◆ **Task instructions**: In the entries that follow, find the line containing "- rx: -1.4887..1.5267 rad" and the line containing "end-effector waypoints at", then retype exactly the lines from the first through the second, pictures excluded.

━━━━━ The records ━━━━━

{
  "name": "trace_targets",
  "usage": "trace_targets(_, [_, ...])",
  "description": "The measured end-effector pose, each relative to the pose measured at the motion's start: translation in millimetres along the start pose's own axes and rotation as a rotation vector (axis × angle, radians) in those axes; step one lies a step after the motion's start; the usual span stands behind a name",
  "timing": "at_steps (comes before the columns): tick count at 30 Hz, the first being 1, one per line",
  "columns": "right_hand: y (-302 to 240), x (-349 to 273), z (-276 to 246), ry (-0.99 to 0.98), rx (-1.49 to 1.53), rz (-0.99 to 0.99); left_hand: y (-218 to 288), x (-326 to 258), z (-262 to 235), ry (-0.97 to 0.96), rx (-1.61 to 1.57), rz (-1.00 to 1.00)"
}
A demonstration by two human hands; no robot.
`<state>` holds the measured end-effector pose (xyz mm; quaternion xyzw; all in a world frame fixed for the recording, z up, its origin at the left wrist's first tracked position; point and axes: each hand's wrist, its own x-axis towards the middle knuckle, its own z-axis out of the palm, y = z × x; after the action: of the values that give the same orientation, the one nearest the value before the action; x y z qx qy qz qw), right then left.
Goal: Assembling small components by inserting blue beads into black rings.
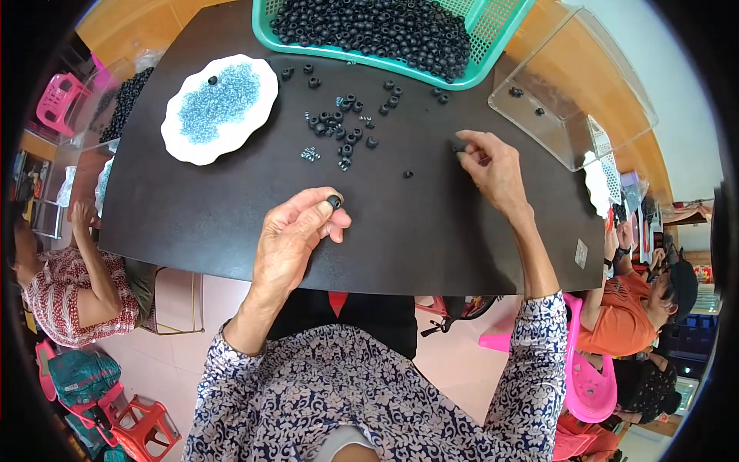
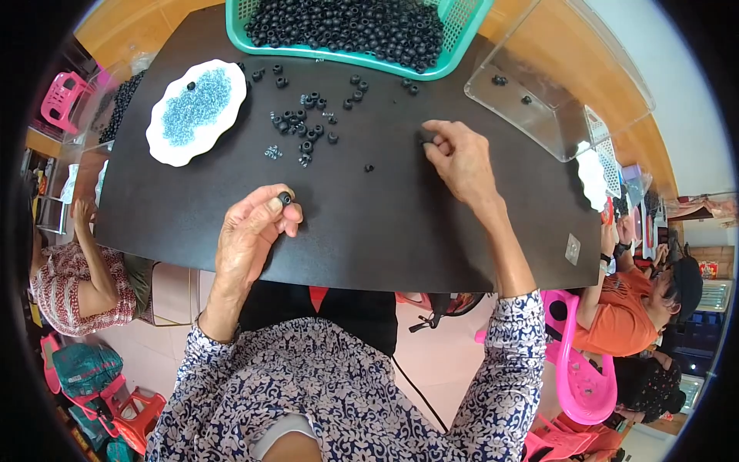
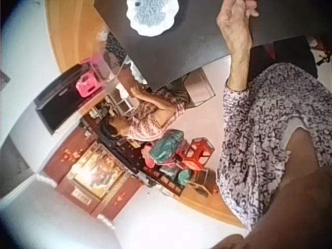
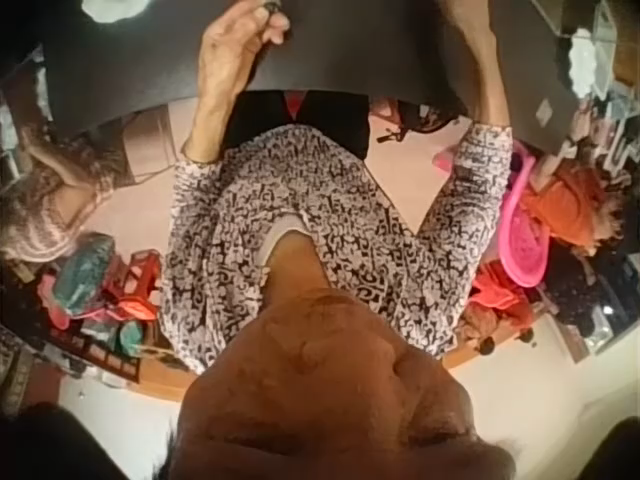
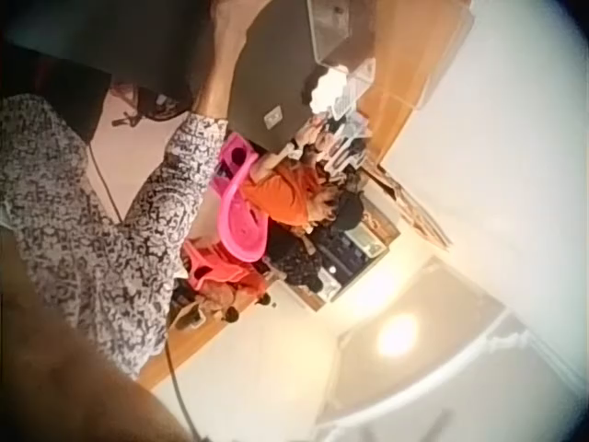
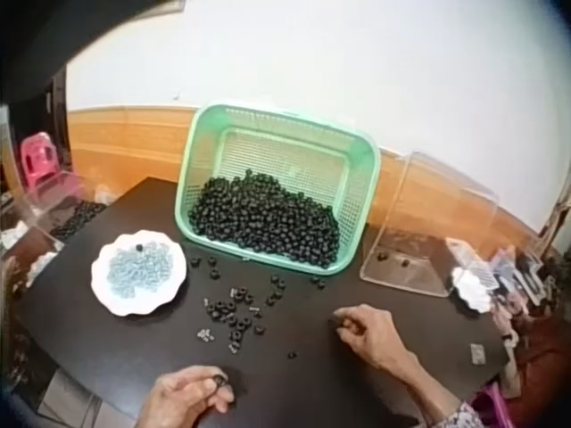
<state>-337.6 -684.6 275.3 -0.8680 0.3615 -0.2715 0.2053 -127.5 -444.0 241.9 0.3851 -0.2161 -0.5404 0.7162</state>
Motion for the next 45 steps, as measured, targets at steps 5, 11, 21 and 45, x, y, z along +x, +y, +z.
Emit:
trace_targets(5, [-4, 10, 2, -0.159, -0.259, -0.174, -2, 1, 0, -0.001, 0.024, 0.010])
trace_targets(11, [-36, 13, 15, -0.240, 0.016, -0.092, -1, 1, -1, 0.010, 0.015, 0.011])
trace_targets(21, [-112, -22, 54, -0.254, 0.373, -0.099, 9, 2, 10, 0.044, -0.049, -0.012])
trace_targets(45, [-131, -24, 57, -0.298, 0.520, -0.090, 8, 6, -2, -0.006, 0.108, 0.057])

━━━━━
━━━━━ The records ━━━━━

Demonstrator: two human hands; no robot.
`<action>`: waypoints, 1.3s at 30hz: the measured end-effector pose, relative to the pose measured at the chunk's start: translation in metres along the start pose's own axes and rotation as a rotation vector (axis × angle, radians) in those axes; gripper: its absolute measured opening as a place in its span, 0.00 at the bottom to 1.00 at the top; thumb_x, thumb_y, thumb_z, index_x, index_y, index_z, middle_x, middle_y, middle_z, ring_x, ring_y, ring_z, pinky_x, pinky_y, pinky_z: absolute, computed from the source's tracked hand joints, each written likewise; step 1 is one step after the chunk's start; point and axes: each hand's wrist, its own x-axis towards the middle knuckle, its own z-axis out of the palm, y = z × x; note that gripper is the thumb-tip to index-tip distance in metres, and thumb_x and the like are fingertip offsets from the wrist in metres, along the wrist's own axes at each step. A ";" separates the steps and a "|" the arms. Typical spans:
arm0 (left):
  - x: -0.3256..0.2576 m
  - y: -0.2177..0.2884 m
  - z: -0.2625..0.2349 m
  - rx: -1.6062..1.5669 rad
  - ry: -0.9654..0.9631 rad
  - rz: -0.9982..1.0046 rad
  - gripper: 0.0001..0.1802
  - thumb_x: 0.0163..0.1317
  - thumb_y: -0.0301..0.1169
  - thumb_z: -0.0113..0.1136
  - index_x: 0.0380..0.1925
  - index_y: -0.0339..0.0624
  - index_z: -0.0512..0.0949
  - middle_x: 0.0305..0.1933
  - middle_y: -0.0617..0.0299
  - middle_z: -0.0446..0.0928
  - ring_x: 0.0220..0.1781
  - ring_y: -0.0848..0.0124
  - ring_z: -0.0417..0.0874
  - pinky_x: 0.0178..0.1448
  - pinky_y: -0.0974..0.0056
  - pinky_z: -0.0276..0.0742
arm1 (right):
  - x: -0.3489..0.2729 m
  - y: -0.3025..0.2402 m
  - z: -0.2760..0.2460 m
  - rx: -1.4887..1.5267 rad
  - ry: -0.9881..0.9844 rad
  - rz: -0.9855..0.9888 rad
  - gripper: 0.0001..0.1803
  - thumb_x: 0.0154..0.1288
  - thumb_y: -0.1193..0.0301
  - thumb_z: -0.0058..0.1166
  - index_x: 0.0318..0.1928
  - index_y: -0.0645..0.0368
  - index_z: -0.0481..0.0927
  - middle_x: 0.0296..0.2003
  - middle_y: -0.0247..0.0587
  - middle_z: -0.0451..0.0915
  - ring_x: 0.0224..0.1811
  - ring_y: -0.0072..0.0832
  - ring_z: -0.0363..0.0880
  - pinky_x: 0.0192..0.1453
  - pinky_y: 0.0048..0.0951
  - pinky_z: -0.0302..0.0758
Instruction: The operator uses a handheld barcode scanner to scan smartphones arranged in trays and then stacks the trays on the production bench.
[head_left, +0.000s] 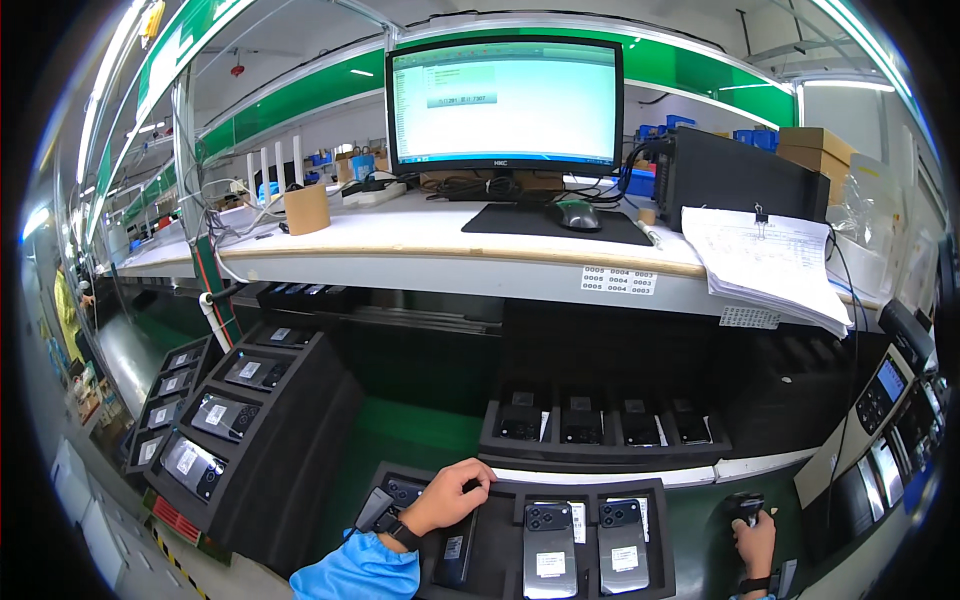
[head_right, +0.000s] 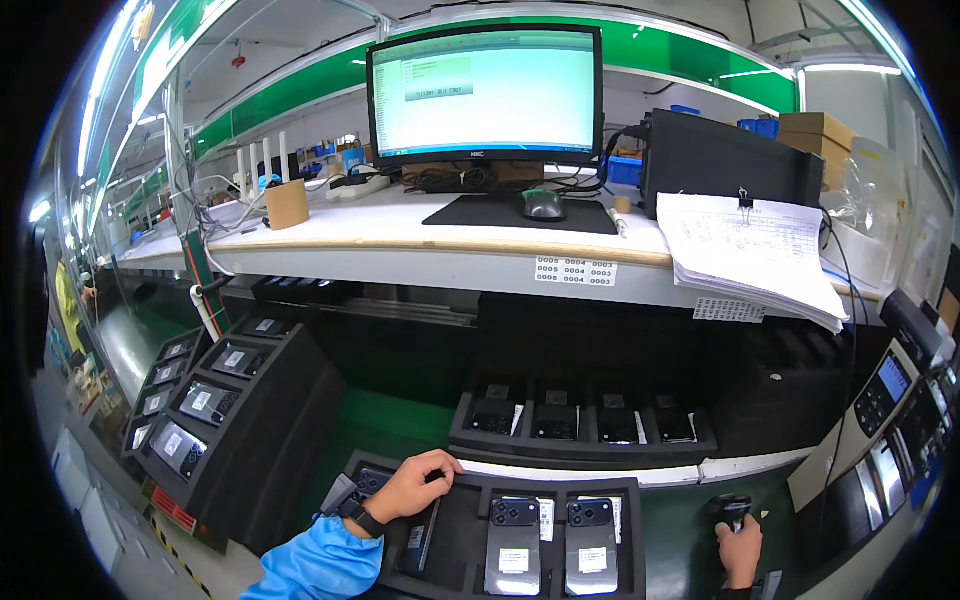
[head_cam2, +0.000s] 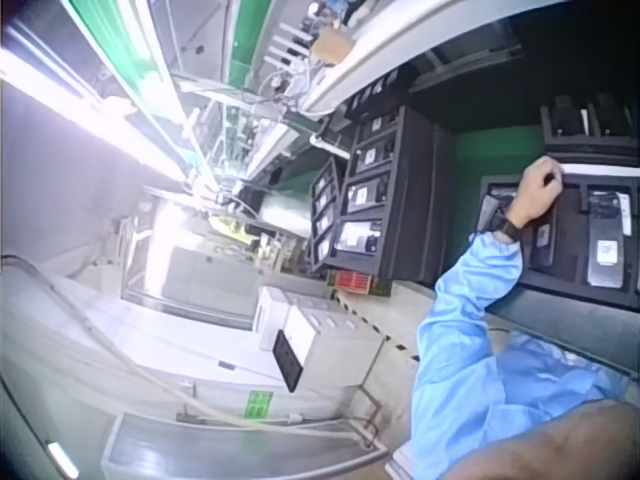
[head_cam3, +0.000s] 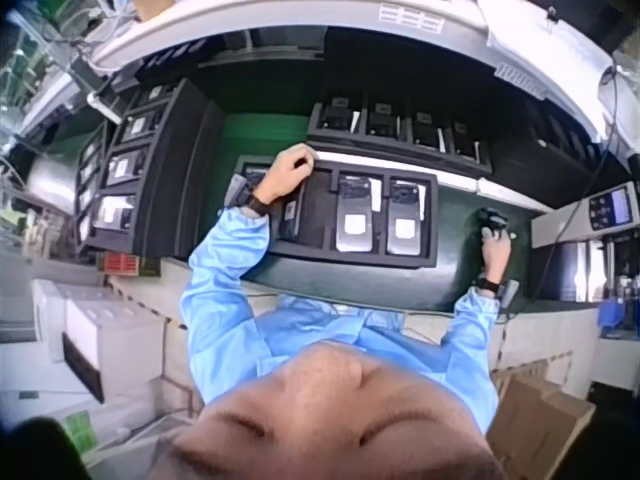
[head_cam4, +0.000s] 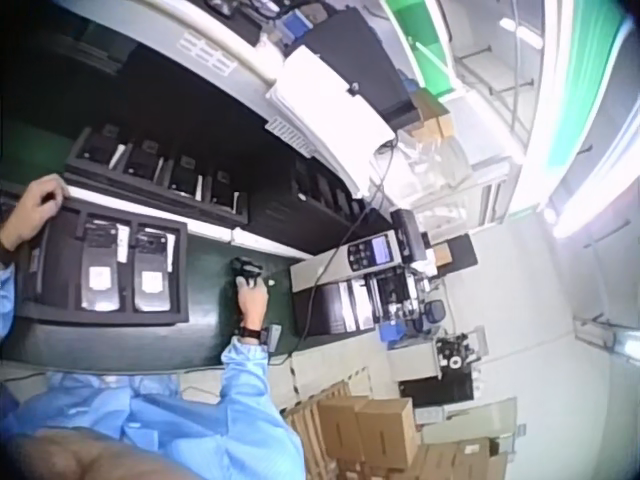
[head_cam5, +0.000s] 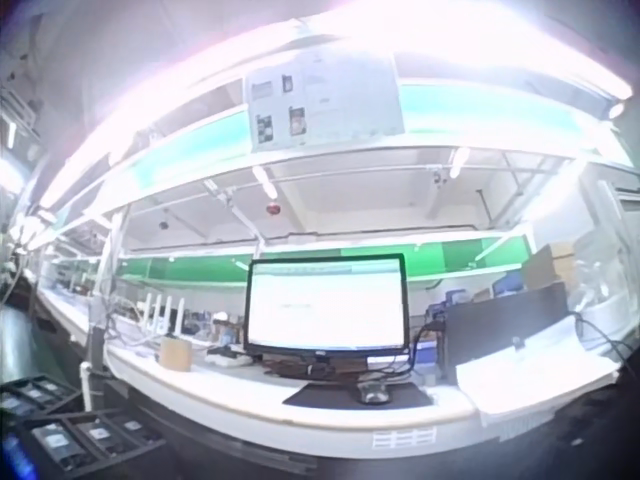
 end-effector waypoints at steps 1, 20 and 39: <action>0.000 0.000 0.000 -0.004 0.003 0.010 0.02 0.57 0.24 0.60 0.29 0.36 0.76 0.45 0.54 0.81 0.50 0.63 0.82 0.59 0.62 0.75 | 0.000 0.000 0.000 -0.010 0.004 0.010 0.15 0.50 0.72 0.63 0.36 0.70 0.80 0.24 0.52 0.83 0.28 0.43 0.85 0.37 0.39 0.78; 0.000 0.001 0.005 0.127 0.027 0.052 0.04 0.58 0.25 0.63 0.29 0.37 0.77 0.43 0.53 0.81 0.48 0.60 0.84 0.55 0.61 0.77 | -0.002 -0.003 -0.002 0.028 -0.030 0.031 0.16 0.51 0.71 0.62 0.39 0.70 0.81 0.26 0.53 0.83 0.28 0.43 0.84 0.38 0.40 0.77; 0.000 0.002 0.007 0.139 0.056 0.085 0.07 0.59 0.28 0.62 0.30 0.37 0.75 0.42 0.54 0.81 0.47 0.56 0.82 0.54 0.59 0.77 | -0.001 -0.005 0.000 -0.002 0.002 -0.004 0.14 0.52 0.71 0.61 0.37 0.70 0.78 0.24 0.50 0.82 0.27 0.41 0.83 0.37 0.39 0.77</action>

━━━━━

◆ **Task solution**:
  - rx: -1.4887..1.5267 rad
  - ry: -0.9881..0.9844 rad
  - rz: -0.9855..0.9888 rad
  - gripper: 0.0001..0.1803
  - thumb_x: 0.0154..0.1288
  - thumb_y: -0.1193..0.0301
  - thumb_z: -0.0058..0.1166
  - index_x: 0.0318..0.1928
  - index_y: -0.0645..0.0368
  - index_z: -0.0481..0.0927
  - middle_x: 0.0296..0.2003
  - middle_y: -0.0247..0.0587
  - middle_z: -0.0451..0.0915
  - ring_x: 0.0224..0.1811
  - ring_y: -0.0072..0.0832
  - ring_z: -0.0363..0.0880
  - pinky_x: 0.0192..0.1453
  - pinky_y: 0.0048..0.0951
  - pinky_z: -0.0302..0.0758
Instruction: The operator uses a handheld barcode scanner to scan smartphones arranged in trays and then stacks the trays on the production bench.
[head_left, +0.000s] 
[head_right, +0.000s] 
[head_cam2, +0.000s] 
[head_cam3, +0.000s] 
[head_cam4, +0.000s] 
[head_cam5, +0.000s] 
 end-effector waypoints at steps 1, 20 and 39: <action>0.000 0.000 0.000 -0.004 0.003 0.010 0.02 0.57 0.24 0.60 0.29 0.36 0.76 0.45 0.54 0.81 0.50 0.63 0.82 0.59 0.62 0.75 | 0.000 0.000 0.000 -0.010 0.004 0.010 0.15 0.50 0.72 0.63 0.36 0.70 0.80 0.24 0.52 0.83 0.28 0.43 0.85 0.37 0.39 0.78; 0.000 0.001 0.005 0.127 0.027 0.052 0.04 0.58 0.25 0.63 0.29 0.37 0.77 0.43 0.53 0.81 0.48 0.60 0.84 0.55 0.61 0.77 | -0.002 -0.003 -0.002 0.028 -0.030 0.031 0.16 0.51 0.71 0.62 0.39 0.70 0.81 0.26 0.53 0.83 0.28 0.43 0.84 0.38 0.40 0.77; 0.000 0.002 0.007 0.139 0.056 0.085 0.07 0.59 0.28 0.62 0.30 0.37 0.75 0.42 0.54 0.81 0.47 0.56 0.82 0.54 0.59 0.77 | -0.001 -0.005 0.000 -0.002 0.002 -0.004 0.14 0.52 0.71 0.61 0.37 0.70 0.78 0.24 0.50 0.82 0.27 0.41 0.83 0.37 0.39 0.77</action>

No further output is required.